Managing exile, suffering displacement, being an émigré: responsibility and mutual sympathy in the mirror of ego-documents and fiction (Tyumen, Tobolsk)

Publié le par Marc Escola (Source : Yordan Lyutskanov)

Managing exile, suffering displacement, being an émigré:

responsibility and mutual sympathy in the mirror of ego-documents and fiction

Sept. 27-29 — Tyumen, Tobolsk

 

The conference is designed to explore the symbolic economy of five kinds of involuntary ‘displacedness’ / ‘somewhere-else-ness’: emigration, exile, inner emigration, life in specposelenie and concentration-camp incarceration, – as part of a broader interest in self-reflection of litterateurs. We suggest focussing on the regimes of responsibility and mutual sympathy, as invested in two types of texts produced by émigré, exiled etc. litterateurs (and in particular – writers): ego-documents and texts within their respective professional “majors” (fiction, historiography, journalism, philosophical or juridical treatises etc.).
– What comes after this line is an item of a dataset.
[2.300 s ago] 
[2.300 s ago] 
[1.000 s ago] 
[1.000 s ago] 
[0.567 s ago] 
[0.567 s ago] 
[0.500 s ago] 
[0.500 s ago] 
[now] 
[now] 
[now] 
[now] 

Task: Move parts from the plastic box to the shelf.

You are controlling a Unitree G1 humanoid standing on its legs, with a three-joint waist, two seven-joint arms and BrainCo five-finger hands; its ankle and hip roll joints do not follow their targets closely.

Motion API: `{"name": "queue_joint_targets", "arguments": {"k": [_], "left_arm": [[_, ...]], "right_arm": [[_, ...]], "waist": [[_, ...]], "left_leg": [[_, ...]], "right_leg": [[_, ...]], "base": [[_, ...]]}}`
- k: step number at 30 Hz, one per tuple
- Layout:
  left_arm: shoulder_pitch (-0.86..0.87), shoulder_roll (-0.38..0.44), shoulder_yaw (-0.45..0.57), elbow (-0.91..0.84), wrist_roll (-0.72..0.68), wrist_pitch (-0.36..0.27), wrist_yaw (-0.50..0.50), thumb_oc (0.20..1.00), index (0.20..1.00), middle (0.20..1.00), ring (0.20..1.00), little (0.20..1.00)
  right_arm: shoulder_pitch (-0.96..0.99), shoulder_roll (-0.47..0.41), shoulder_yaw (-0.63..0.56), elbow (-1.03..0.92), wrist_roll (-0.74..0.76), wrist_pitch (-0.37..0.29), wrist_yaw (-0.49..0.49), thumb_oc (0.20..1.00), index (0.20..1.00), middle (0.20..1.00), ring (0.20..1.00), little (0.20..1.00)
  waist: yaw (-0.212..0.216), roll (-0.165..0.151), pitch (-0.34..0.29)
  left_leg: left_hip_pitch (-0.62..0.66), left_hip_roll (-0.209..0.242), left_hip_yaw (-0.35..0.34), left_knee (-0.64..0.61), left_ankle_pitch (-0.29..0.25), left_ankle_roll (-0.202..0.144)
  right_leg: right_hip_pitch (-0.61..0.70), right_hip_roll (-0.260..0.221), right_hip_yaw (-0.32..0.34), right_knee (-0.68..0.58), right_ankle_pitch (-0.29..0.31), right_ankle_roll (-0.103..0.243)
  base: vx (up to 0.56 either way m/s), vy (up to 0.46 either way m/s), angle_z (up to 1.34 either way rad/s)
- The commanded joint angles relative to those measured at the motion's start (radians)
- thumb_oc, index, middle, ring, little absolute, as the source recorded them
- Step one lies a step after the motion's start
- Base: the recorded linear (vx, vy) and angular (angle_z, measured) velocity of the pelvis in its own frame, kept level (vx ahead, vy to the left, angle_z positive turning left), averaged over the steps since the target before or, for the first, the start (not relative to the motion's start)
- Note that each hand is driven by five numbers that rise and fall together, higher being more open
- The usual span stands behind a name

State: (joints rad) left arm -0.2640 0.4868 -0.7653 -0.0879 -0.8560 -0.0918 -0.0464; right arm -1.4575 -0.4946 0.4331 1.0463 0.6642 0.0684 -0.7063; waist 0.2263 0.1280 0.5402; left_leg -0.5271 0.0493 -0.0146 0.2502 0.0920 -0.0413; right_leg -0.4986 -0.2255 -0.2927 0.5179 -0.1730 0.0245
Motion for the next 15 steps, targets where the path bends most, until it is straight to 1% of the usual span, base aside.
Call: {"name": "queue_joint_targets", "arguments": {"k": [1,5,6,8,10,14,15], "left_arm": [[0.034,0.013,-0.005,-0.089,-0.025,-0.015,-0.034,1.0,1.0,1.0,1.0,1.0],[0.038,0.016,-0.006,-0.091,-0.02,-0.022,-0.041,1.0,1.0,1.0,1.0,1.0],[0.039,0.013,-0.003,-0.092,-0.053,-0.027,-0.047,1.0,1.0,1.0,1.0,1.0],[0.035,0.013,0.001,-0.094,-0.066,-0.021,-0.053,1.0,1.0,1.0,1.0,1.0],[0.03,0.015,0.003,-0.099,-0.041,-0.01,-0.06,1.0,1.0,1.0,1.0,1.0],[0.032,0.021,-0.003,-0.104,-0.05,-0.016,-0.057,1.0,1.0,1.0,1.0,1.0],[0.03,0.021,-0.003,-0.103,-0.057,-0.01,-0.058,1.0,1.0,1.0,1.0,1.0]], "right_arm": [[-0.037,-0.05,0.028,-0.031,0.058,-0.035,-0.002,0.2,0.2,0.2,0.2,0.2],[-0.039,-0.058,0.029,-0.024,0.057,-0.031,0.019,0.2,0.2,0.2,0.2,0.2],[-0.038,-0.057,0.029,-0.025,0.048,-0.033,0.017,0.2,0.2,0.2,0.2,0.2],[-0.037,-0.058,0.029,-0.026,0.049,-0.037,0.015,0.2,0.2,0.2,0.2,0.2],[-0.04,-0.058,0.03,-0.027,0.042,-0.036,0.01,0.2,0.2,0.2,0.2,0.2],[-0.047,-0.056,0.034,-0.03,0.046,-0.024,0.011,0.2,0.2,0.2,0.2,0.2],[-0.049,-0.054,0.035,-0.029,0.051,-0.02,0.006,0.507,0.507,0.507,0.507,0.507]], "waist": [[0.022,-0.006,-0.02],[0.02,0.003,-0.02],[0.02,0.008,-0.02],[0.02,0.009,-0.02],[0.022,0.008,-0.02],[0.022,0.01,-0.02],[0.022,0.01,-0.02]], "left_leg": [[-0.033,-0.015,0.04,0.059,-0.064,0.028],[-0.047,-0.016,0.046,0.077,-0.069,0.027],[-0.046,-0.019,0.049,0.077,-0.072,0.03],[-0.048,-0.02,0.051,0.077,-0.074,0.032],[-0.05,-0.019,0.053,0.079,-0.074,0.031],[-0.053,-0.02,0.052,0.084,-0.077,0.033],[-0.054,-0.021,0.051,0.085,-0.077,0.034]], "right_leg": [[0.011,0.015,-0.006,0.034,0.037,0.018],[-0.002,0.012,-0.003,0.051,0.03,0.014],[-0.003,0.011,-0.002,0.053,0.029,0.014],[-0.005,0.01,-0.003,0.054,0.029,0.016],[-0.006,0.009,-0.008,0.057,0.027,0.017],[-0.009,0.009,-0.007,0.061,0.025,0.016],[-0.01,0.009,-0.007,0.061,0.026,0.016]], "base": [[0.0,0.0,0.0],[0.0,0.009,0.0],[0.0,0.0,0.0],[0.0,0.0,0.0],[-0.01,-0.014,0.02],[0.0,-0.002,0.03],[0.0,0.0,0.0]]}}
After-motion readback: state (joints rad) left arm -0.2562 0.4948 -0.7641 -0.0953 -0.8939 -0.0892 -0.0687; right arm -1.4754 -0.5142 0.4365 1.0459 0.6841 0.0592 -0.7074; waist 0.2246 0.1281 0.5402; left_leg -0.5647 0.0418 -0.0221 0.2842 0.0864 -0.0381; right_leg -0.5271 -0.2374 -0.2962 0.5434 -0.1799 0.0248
We believe that viewing the mentioned kinds of situations and communities as liminal (in the framework of large-scale societies) could be heuristic. We suggest addressing 17th – 20th century developments that occurred in or were related to Russia, but comparative works are also welcome.

For the sake of coherence of discussions, the language of communication shall be Russian. Presentations in English, French and Polish are also possible but would be admitted only if accompanied by written Russian-language translation (to be used for handouts). Scheduling of parallel sessions shall be avoided.

The prospective participants are invited to send paper proposals (between 2.000 and 3.000 characters long, to indicate subject matter, method(s), preliminary hypothesis and relevance to the conference concept note [see: here below or https://sites.google.com/site/locusconscientiae/mestosoznanie2018; https://sites.google.com/site/locusconscientiae/mestosoznanie2018_ru], and be supplemented by reference list of 3 to 10 titles) for 20-minutes presentations to conference.siberia2018@gmail.com, with a copy to any of these personal emails: yljuckanov@gmail.com (Yordan Lyutskanov), amedvedev2017@gmail.com (Alexander Medvedev), ggiuliano@unisa.it (Giuseppina Giuliano), l.lutevici@uw.edu.pl (Ludmiła Łucewicz) till 15 May.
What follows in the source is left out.